Come to think of it, this stretch with its Chonga Bon has many other extremely unremarkable buildings sharing something very peculiar in common. They were all built to produce a kind of noise that mimics the voice of the people here. I am told chongas are gregarious birds. No wonder these buildings are also gregarious and constantly make noise on behalf of people like us here who can never quite understand what their noise is all about.

z

NGOU : PHARYNX / THROAT

H

THOU : CHEST

w

WAI - NAVEL

There is a geometry to the shapes of pharynx, chest and navel. Pharynx is cylinder shaped. The chest is rectangular shaped to me. Navel is circular. 

The navel is a scar left on the abdomen when the umbilical cord is cut. Wai is also called khoidou in Meeteilon. One expression for bitter rage is khoidou thitpa. It is quite apt that a form of rage finds its origin of expression in a scar. 

Thou is chest; e-thou means duty and thou-na means courage. 

Thou and wai together become thouwai / thawai. It means heart.

Pharynx is throat. It filters the rage rising from the heart.

On the northern outskirts of Imphaan, there is the face of a hillock that grows many trees wrapped by over a hundred species of orchid. The geometry of any orchid flower looks like a fractal of ngou-thou-wai. A wai is at the centre, surrounded by different slices of a thou, held by the length of a ngou.

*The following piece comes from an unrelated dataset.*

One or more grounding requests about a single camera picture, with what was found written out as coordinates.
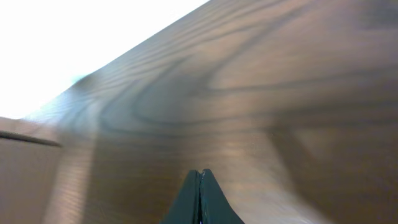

Not far from this hillock face full of orchids, two brothers were found with scars on their chests and throats full of sekmai sand.

y

YAANG : SPINE

h

HUUK : LOWER SPINE

U

UUN : SKIN

I am told my ancestors did not bury or cremate corpses. An open, nail-less coffin was made. The skin of the corpse was cleansed, and the body laid on its spine inside the coffin. It was taken to a remote, open field and left under the sky. I think they call it sky burial in English. The family would visit the field after a year to mark the first death anniversary. Anything that was left of the dead inside the coffin was collected and put inside an earthen pot for a second burial. I am not very sure where my ancestors buried such pots.

I

EE: BLOOD

Let us not talk about blood. Can we not talk about blood? Do we really need to talk about blood?

ee-ma ee-pa
mit na uuba lai ni
blood-mother blood-father
divinity made visible to our eyes

f

PHAM: PLACENTA

Pham is placenta.

Pham-laangba is rape.

Manorama. We will never forget what they did to Manorama.

A

ATIYA: SKY/SPACE

When you turn your back to Kangla at sunset, climb up the over-bridge that shakes above another bridge and come down looking at the sky above, I believe each climber can find a spot and a moment on the over-bridge where all the Imphaan noise stops and only the sound of the obscene clouds and colours of the evening sky fills the climber’s face. We do not have a quiet sky here.
Kuumpiilei is a dying iris of the Imphal valley paat.